THE RECORDS —
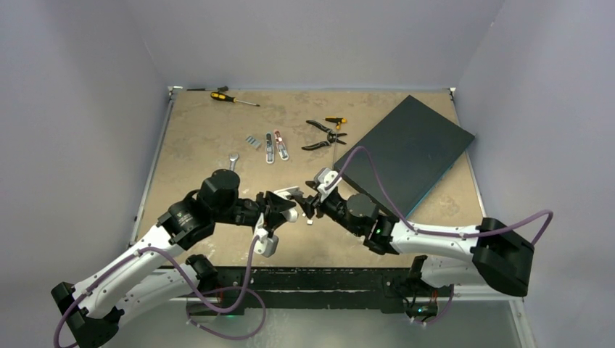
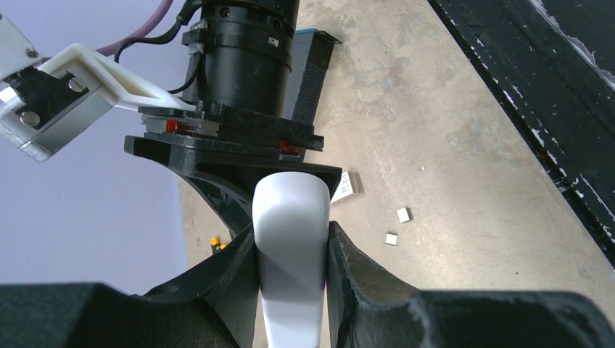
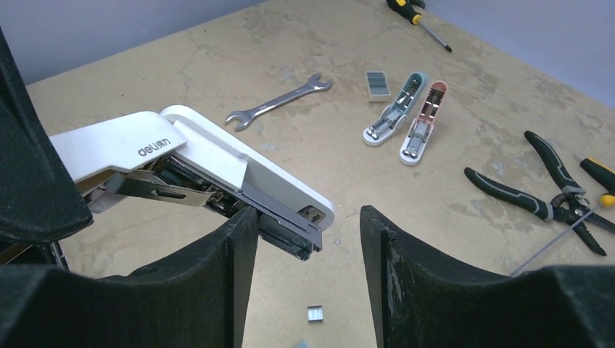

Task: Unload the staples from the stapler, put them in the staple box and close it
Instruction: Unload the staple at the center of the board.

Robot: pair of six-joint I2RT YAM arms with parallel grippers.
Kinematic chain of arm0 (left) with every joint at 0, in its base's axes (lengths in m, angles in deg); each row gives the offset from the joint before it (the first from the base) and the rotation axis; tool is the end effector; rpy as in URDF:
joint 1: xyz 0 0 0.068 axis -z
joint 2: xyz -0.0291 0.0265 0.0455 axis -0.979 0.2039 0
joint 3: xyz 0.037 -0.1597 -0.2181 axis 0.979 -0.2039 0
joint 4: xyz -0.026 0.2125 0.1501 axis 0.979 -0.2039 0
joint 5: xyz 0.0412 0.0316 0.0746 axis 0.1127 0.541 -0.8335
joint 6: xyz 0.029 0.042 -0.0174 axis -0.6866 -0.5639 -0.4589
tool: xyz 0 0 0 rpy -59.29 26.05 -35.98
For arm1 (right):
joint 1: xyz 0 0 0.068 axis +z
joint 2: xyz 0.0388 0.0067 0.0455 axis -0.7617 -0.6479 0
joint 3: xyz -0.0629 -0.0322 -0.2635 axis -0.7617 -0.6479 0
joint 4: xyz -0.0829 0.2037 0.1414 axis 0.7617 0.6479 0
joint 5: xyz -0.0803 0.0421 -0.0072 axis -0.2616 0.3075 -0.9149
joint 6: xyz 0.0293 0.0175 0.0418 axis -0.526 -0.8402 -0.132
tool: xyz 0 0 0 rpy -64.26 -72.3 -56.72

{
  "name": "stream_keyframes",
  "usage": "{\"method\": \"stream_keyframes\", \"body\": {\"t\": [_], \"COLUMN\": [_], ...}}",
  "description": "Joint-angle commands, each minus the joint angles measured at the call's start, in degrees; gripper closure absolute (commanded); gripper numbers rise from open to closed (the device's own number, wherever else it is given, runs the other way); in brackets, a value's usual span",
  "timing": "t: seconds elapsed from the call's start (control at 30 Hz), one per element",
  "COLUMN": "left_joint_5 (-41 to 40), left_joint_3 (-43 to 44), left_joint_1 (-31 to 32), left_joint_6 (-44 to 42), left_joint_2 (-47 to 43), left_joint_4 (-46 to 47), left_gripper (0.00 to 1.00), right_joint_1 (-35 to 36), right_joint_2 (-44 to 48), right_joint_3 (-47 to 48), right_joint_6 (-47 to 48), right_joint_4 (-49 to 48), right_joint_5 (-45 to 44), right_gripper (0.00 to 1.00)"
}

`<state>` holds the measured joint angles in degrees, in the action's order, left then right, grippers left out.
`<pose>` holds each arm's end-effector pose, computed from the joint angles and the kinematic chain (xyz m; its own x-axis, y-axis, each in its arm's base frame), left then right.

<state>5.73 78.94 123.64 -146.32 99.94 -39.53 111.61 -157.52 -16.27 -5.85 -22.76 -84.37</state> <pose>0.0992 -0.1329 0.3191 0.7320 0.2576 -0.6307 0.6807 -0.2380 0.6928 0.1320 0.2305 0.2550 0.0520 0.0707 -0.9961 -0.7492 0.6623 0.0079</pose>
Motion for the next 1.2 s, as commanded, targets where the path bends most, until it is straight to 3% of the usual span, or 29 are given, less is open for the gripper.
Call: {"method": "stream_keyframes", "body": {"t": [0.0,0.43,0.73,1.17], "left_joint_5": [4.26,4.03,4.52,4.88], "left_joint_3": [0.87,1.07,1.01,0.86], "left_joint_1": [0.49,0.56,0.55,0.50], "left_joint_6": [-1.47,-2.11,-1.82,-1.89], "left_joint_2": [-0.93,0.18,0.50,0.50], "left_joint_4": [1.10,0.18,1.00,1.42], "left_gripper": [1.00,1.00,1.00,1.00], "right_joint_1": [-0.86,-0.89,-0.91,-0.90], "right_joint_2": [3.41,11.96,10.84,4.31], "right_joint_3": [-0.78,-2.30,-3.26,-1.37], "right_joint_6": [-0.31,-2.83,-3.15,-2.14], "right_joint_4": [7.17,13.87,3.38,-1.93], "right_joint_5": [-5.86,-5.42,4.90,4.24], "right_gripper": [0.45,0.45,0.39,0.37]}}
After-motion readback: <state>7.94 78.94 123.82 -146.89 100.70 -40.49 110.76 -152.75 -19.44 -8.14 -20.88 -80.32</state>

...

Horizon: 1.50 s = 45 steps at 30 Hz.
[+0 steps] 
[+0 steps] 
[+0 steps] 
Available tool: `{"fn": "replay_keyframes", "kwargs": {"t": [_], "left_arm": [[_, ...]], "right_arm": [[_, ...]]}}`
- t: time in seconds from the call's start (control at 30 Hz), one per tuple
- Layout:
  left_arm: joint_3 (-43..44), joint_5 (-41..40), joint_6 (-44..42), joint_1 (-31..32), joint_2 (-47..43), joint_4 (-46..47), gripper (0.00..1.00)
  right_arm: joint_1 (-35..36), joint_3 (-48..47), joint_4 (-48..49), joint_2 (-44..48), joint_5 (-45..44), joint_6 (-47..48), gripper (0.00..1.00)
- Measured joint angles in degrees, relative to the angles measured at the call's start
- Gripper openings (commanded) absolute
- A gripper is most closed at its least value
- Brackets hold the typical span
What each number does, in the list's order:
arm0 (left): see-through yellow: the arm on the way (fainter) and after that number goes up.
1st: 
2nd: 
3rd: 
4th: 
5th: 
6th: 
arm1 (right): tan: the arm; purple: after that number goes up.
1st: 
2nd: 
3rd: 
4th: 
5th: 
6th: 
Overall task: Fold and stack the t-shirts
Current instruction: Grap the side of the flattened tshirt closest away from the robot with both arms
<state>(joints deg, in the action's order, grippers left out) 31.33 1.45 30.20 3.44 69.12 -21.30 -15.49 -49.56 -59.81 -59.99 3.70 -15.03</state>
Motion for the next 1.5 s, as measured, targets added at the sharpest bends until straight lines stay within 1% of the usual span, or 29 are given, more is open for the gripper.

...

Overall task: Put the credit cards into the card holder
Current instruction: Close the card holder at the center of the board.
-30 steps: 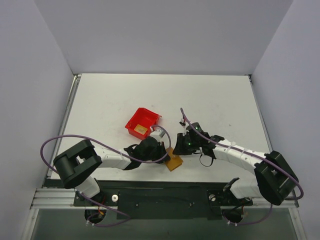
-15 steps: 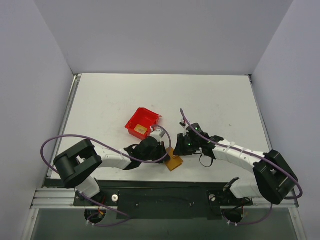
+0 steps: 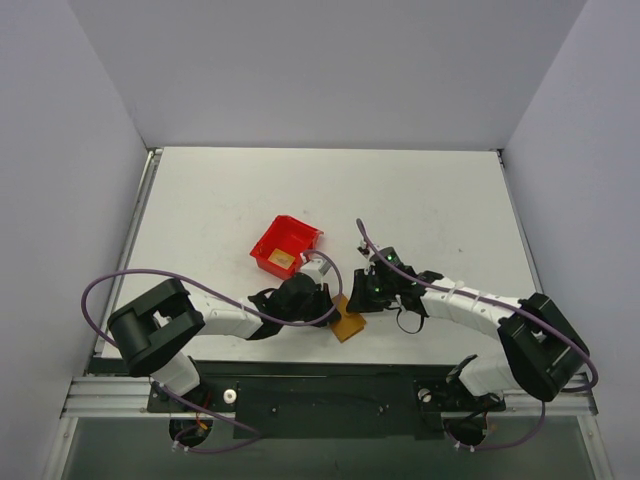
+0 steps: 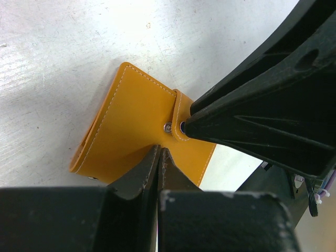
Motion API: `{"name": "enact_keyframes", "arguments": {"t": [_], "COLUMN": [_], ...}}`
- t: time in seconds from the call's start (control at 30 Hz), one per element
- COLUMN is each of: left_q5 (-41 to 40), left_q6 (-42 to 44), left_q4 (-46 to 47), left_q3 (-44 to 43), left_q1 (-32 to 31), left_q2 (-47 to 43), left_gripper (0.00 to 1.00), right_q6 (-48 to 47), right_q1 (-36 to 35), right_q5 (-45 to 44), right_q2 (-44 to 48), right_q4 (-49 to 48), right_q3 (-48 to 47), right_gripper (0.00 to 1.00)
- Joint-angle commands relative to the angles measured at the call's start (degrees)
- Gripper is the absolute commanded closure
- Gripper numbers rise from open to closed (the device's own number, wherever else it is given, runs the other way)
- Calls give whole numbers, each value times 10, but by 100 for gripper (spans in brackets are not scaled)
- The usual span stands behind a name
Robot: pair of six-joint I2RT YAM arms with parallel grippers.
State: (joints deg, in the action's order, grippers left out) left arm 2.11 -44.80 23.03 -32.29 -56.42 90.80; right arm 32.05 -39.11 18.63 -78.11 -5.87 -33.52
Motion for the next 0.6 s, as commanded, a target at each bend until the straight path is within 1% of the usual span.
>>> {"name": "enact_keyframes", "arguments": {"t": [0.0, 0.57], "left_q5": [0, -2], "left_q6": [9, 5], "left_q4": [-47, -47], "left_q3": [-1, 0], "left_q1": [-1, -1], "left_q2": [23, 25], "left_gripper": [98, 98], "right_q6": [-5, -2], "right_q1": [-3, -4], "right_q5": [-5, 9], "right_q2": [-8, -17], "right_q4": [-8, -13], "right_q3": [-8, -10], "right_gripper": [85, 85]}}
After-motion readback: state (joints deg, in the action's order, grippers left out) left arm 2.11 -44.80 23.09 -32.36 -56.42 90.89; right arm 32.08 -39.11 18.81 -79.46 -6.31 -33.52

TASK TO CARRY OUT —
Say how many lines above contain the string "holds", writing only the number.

COMPLETED EXERCISE —
2